WHAT YOU HAVE TO DO >>
Leaving out each picture, transcribe the lines of the listing below exactly from the first through the line that contains "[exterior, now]".

DATASET SECTION >>

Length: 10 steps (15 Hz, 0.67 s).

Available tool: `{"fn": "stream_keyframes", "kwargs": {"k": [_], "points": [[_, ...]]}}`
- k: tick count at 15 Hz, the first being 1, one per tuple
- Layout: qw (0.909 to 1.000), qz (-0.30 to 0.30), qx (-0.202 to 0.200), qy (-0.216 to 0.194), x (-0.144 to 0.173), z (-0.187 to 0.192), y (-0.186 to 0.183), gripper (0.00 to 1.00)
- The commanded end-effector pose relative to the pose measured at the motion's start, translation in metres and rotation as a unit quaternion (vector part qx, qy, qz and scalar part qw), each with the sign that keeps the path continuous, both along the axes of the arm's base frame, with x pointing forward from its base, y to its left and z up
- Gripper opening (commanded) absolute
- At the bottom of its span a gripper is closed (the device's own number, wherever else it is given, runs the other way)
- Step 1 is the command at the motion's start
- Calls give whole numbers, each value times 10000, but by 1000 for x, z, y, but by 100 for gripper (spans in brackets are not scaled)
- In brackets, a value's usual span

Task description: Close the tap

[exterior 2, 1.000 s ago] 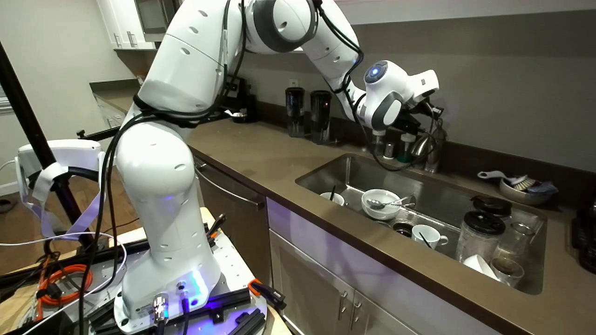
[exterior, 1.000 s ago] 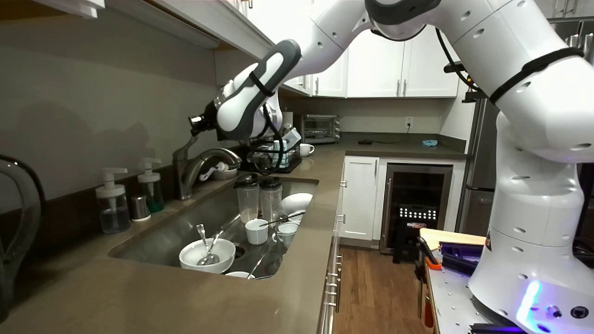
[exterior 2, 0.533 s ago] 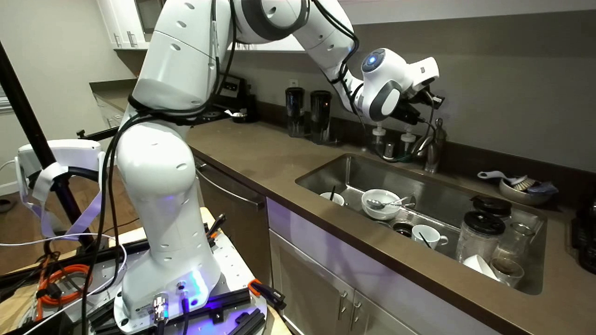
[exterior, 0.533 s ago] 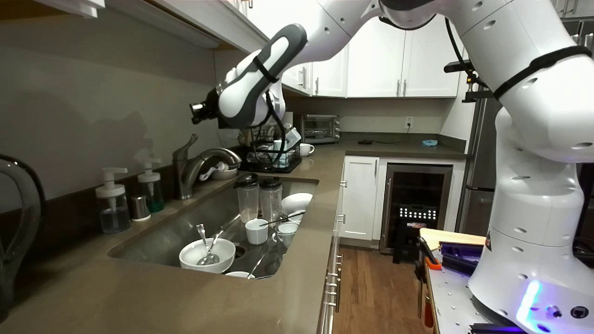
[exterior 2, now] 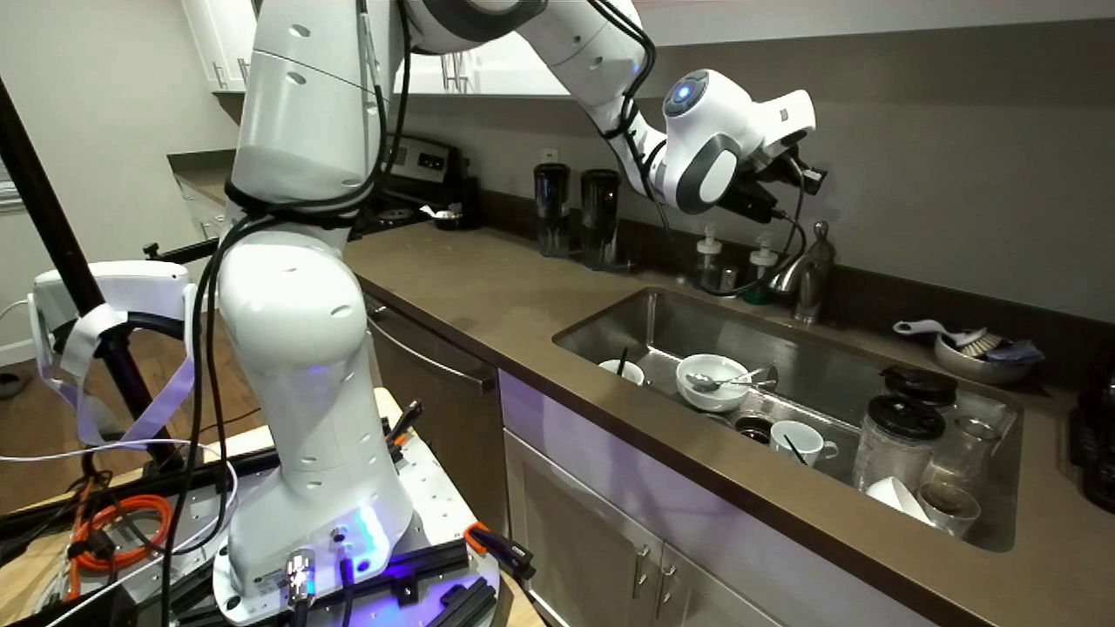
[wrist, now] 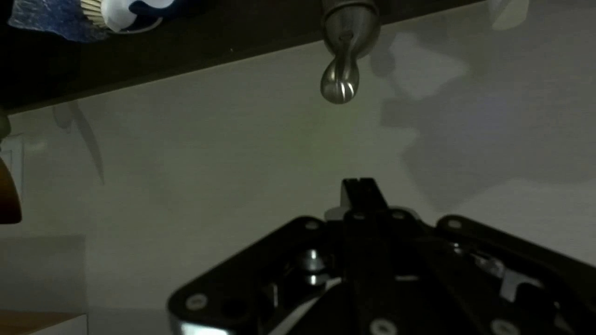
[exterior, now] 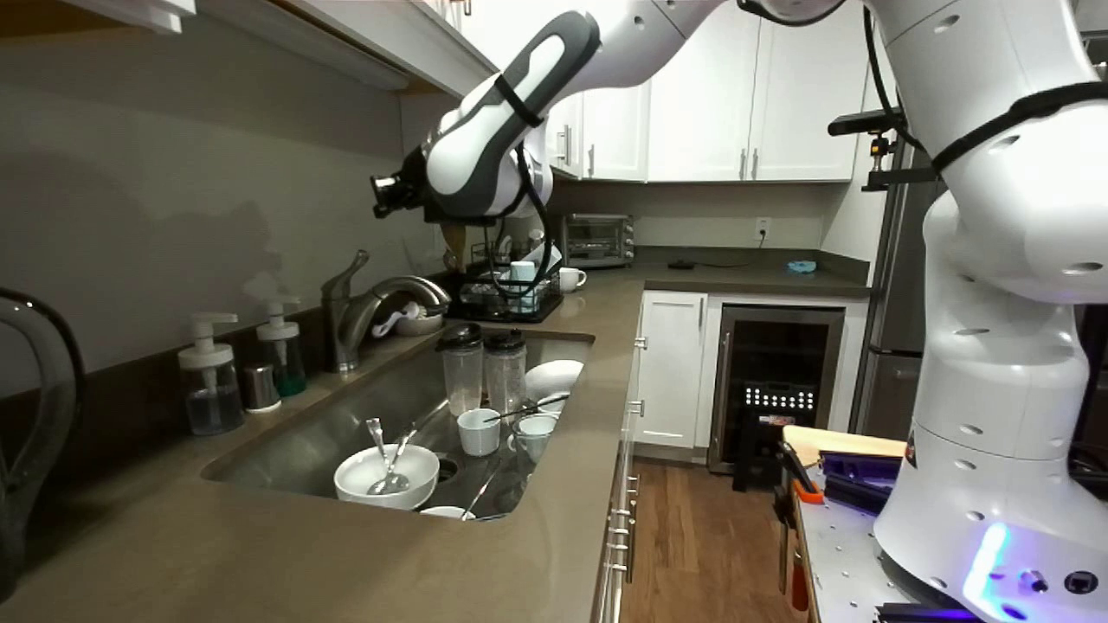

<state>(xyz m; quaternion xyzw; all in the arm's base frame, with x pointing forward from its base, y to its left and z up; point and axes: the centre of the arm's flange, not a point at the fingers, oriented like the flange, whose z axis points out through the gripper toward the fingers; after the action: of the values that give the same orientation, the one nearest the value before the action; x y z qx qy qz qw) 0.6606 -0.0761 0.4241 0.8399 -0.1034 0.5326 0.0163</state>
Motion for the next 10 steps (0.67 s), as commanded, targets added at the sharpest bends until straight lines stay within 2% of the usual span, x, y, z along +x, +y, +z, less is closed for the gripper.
{"fn": "stream_keyframes", "kwargs": {"k": [1,6,10], "points": [[9997,-127,178,125,-45,7,5,3],[9987,-305,158,373,-93,15,5,3],[9985,-288,69,456,-121,22,1,3]]}}
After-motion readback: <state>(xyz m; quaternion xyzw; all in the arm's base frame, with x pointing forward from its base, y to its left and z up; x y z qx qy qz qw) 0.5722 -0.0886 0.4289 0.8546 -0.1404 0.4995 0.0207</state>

RESPONSE FOR THIS EXERCISE >>
Length: 10 steps (15 Hz, 0.67 s).

Available tool: `{"fn": "stream_keyframes", "kwargs": {"k": [_], "points": [[_, ...]]}}`
- k: tick count at 15 Hz, the first being 1, one per tuple
- Layout: qw (0.909 to 1.000), qz (-0.30 to 0.30), qx (-0.202 to 0.200), qy (-0.216 to 0.194), x (-0.144 to 0.173), z (-0.187 to 0.192), y (-0.186 to 0.183), gripper (0.00 to 1.00)
- The commanded end-effector pose relative to the pose measured at the motion's start, translation in metres and rotation as a unit quaternion (vector part qx, qy, qz and scalar part qw), each with the sign that keeps the path continuous, both along the axes of the arm's base frame, with x pointing forward from its base, y to its left and z up
- Gripper opening (commanded) absolute
- At the bottom of its span a gripper is closed (the device's own number, wherever else it is given, runs the other way)
- Step 1 is the command at the motion's start
- Calls give whole numbers, each value times 10000, but by 1000 for x, z, y, but by 100 for gripper (spans in brackets are not scaled)
- In brackets, a value's usual span

Task description: Close the tap

[exterior 2, 1.000 s ago] 
[exterior, 1.000 s ago] 
[exterior 2, 0.533 s ago] 
[exterior, 0.533 s ago] 
[exterior 2, now] 
[wrist, now] 
[exterior, now] 

Work on this exercise has been finished.